Directions for this task:
Your output should be the lines of the entries below, exactly, from the first one through the line that holds "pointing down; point".

(Source data)
== == ==
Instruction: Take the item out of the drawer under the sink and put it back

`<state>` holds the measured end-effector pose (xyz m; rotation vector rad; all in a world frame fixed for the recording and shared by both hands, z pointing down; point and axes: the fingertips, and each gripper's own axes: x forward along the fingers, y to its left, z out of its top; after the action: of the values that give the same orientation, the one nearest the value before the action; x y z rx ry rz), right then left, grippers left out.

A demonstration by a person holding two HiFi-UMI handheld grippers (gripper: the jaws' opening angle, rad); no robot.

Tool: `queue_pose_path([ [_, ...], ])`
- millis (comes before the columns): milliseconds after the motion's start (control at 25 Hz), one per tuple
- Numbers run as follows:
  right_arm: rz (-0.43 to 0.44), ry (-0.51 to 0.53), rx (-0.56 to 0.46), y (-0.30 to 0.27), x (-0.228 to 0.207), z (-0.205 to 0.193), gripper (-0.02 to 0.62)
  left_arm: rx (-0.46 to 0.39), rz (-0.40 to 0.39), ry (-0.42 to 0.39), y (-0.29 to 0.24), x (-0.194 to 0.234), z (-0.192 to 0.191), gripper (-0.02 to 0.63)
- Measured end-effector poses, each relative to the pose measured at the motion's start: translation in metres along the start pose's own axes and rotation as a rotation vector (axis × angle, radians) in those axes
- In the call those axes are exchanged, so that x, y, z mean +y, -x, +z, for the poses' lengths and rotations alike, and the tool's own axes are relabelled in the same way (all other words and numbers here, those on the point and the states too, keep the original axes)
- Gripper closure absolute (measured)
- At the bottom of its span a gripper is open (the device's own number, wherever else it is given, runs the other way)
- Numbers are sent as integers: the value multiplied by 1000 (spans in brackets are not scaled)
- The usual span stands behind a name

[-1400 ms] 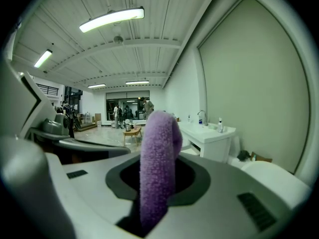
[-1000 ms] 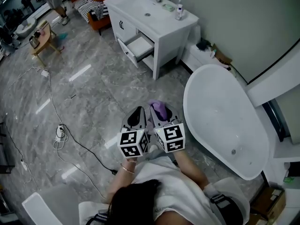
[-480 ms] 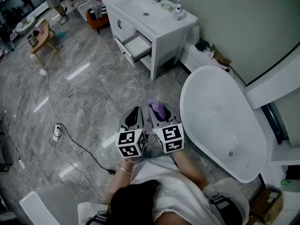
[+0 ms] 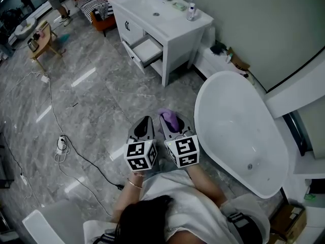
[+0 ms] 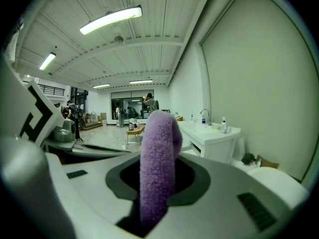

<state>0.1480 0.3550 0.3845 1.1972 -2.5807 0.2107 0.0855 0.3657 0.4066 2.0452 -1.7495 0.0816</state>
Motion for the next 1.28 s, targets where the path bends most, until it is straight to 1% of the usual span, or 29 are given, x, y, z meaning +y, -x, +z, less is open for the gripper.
queue_pose_path([
  [200,-23,-15,10,-16,-15,0,494,2,-1,-3,-16,5,5,595],
  [400,-16,-44,-4,-41,-22,8,494,4,5,12,-40,19,13,595],
  [680,-29,-39,9,-84,-43,16,494,9,-12,-24,-83,34,30,595],
  [960,-35,-27,33,-136,-63,28,494,33,-18,-8,-127,58,49,595],
  [1160,-28,-35,43,-174,-66,34,494,44,-18,-16,-154,83,65,595],
  [1280,-35,-38,59,-193,-66,34,494,62,-33,-10,-167,96,69,595],
])
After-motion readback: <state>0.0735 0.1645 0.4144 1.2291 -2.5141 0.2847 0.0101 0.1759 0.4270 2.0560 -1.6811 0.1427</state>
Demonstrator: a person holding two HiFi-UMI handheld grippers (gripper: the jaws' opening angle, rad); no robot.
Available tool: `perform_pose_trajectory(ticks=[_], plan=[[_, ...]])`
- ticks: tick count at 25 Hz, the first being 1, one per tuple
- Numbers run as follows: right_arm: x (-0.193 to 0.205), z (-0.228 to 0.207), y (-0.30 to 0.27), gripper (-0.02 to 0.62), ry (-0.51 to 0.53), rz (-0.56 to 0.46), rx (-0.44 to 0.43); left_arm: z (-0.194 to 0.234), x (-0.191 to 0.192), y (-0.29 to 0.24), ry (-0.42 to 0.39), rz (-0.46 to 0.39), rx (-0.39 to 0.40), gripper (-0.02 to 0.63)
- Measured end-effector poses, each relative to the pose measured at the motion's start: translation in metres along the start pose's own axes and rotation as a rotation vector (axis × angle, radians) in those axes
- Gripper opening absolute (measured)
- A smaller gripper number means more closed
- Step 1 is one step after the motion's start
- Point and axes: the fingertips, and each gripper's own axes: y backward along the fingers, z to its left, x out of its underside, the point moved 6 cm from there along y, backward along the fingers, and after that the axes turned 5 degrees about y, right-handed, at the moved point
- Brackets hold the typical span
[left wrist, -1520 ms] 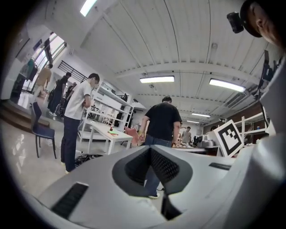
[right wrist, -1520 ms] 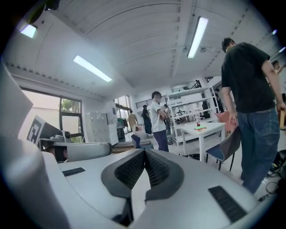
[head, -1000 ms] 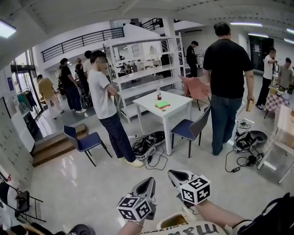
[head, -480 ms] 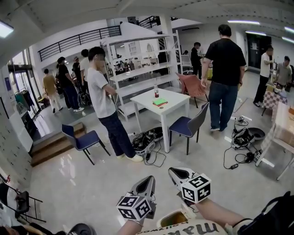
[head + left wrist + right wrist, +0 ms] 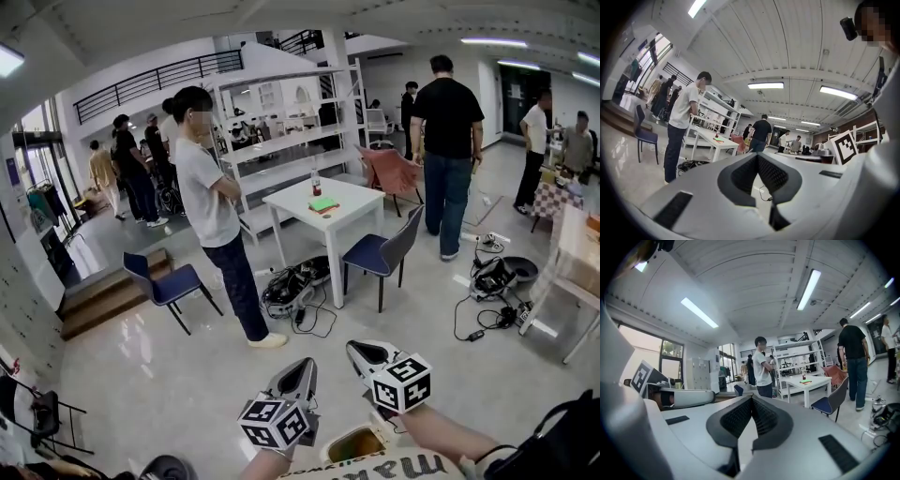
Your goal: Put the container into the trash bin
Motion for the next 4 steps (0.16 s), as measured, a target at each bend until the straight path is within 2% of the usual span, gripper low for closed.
perform_pose_trajectory(ticks=[4], plan=[[0.0022, 0.0002, 0.0022, 0.002, -0.006, 0.002, 0.006, -0.0010, 0.0018, 0.0017, 0.001, 0.000, 0.002, -0.009]])
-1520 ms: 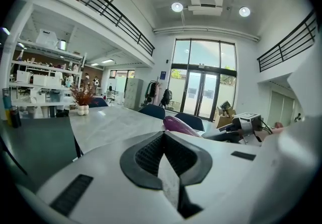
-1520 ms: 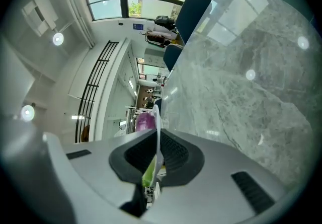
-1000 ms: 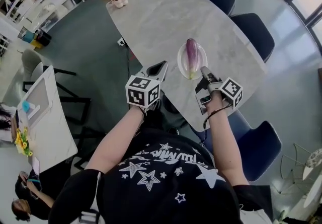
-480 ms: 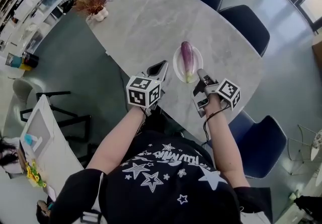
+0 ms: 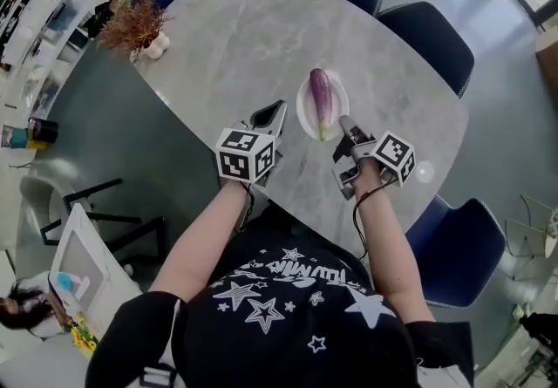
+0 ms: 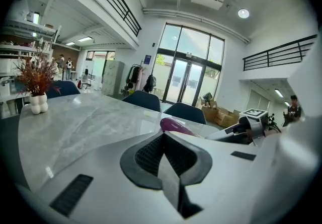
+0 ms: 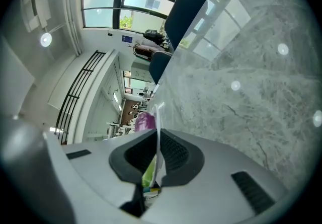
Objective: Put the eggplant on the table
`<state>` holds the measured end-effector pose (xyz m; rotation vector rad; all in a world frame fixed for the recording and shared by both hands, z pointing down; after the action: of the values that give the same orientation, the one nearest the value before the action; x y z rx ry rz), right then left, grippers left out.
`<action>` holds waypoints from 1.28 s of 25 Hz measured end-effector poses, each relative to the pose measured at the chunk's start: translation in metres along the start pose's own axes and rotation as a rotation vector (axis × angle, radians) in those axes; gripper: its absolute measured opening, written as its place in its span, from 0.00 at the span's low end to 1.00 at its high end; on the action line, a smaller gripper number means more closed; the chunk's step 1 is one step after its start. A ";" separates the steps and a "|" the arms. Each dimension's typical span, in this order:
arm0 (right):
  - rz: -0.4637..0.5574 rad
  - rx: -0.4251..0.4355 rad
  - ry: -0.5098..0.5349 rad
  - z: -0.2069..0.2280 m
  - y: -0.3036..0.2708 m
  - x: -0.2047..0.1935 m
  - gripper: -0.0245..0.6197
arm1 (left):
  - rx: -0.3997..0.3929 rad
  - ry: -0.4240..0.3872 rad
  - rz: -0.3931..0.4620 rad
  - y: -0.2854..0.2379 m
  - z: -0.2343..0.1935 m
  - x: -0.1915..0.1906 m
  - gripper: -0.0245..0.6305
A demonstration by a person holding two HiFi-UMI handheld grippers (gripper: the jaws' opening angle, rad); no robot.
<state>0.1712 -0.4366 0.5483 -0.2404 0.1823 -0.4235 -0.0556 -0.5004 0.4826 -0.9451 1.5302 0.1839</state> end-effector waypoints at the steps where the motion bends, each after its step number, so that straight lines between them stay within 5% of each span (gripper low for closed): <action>1: 0.003 -0.013 0.008 -0.001 -0.010 0.002 0.07 | -0.004 0.000 -0.005 -0.006 -0.010 0.003 0.05; 17: 0.060 -0.127 -0.007 0.022 -0.093 0.011 0.07 | -0.047 0.029 -0.099 -0.052 -0.086 0.000 0.05; 32: 0.029 -0.272 0.143 0.027 -0.104 0.007 0.07 | -0.064 0.057 -0.116 -0.055 -0.100 -0.008 0.05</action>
<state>0.1434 -0.5260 0.6007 -0.4741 0.3843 -0.3870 -0.0965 -0.5944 0.5339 -1.0951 1.5245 0.1239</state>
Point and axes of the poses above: the fingertips, and each gripper's own axes: y backward along the fingers, z to its right, x out of its top, the point moved 8 cm from there along y, backward along the fingers, and after that the axes turned 3 degrees about x, right-handed, at the moved point
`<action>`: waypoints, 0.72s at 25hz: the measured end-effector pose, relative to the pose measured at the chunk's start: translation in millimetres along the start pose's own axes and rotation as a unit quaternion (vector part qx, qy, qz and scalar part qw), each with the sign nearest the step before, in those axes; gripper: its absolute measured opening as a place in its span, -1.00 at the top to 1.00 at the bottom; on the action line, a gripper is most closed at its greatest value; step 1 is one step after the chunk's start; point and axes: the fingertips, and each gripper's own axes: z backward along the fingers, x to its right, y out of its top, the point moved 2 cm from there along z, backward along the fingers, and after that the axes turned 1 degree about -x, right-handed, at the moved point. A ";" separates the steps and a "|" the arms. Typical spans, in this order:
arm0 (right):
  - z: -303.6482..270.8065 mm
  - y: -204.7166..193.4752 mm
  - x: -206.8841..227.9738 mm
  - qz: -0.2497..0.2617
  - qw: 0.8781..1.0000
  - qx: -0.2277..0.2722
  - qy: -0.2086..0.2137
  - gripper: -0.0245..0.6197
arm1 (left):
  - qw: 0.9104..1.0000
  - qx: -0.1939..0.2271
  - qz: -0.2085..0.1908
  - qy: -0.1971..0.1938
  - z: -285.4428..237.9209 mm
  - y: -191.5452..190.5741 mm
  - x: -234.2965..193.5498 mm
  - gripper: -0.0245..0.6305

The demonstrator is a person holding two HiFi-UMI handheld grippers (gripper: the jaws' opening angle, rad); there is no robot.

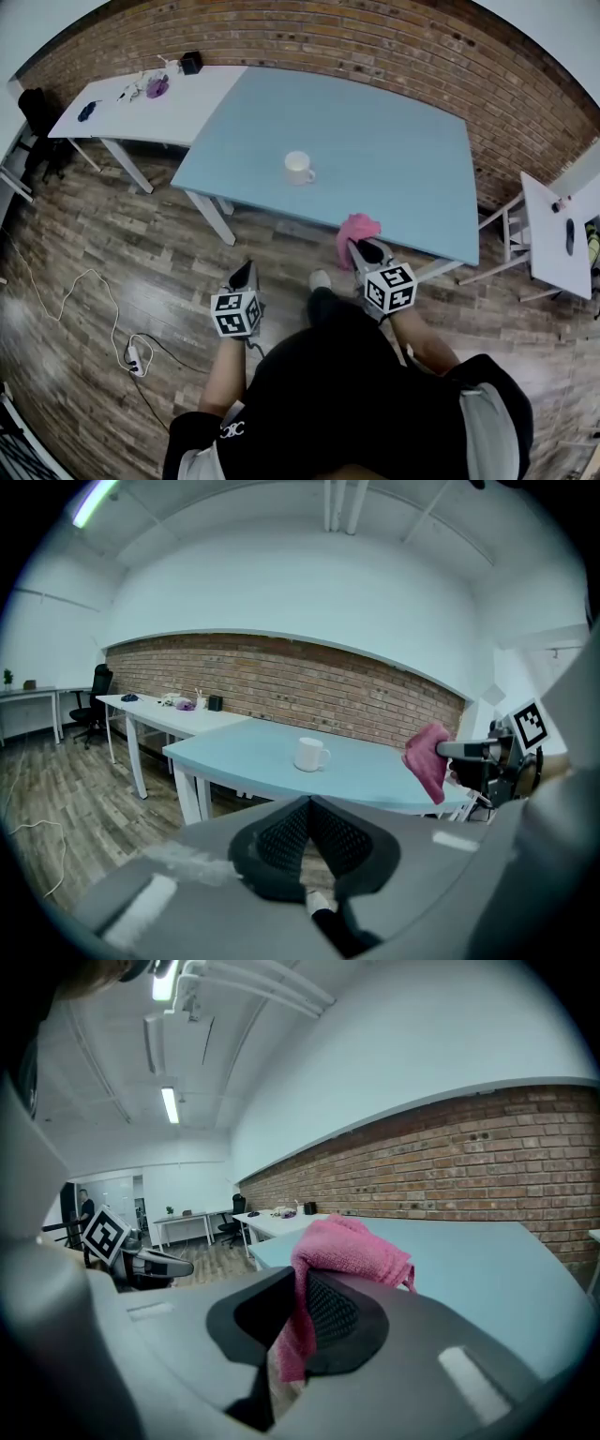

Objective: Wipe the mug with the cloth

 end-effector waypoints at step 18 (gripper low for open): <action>-153.0 42.9 100.6 -0.008 0.993 -0.055 0.102 0.79 | 0.994 -0.045 -0.090 0.046 -184.0 81.8 -17.7 0.91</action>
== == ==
Answer area:
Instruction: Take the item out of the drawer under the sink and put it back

`<state>` holds the measured end-effector pose (xyz m; rotation vector rad; all in a world frame fixed for the recording and shared by both hands, z pointing down; point and axes: the fingertips, and each gripper's own axes: x forward along the fingers, y to its left, z out of its top; after the action: of the values that give the same orientation, the one nearest the value before the action; x y z rx ry rz), right then left, grippers left out.

There is nothing more to the answer.